Auch wenn regierungsnahe Organe in Venezuela sich seit einigen Monaten bemühen, eine leichte wirtschaftliche Verbesserung festzustellen – etwa erste Erfolge in der Bekämpfung der induzierten Hyperinflation (aber entscheidend auch, weil fast niemand mehr die absurden Preise bezahlen kann), minimale Steigerung der Ölförderung, angebliche Erfolge mit der Kryptowährung Petro, die ein gewisses autonomes Agieren im faktisch dollarisierten Land ermöglichen soll -   die sozioökonomische Lage ist auf jeden Fall dramatisch. Dies primär aufgrund des Sanktionenregimes, das zwischen August 2017 und Ende 2018 vermutlich mindestens 40'000 Menschen das Leben gekostet hat, und das letztes Jahr mit drakonischen weiteren Blockaden der Zentralbank und der Ölindustrie und neuer der Goldbewirtschaftung noch beträchtlich grössere Mordlawinen ausgelöst hat (s. dazu Correos 194).
Und schon repetiert die «objektive Berichterstattung» den neuen Refrain.

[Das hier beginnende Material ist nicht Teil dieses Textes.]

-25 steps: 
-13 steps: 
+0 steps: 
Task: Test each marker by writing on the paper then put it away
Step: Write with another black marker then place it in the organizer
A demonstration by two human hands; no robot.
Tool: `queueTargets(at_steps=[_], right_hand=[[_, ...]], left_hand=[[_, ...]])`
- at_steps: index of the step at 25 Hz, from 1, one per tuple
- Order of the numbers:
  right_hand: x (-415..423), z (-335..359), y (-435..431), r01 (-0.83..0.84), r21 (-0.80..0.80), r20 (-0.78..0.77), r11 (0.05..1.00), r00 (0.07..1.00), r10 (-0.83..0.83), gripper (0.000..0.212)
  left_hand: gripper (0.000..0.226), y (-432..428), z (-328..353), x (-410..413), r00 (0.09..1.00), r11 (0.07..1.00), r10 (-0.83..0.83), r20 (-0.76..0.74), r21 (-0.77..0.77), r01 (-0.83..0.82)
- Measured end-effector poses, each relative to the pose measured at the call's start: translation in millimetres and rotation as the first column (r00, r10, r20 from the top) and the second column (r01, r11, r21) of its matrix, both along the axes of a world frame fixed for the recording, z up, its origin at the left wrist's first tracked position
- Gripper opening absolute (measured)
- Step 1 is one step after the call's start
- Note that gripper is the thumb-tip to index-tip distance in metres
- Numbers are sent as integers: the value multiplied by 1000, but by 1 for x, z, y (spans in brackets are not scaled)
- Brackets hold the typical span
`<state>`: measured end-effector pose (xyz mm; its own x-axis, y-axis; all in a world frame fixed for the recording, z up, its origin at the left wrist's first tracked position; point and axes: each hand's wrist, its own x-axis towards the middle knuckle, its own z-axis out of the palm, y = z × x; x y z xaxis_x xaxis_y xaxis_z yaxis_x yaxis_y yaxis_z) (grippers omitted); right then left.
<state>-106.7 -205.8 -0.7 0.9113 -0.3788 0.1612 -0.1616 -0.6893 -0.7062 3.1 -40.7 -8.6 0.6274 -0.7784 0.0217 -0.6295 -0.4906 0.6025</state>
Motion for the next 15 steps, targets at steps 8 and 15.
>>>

Guaidós Stern scheint am Sinken, nachdem auch mit ihm keine namhaften Armeeteile zum Putschen bewegt werden konnten (anders als etwa in Bolivien). Am Schluss der Befehlskette, weit unten, drückt sich das im Gejammer wie in der erwähnten Sendung aus: Trotz Sanktionen sei «das Regime» weiter am Ruder. Einziger Stimmungsmacher: Mit schärferen internationalen Sanktionen (nicht so Wischiwaschi wie der britische Goldklau) könnte der Chavismus vielleicht doch noch gekippt werden. Dass Sanktionen den Regime Change anvisieren, wird als Selbstverständlichkeit vermittelt, was diese Sorte von Medienschaffenden das nächste Mal nicht daran hindern wird, die Belagerungsergebnisse als Missetaten der Diktatur zu propagieren.
Mit schärferen Sanktionen, also mit mehr Massenmord, gebe es Hoffnung. Die solche Propaganda nachplappern, sind meist nicht einmal offen pervers. Sie sind einfach folgsam und waschen ihre Hände in Einfalt.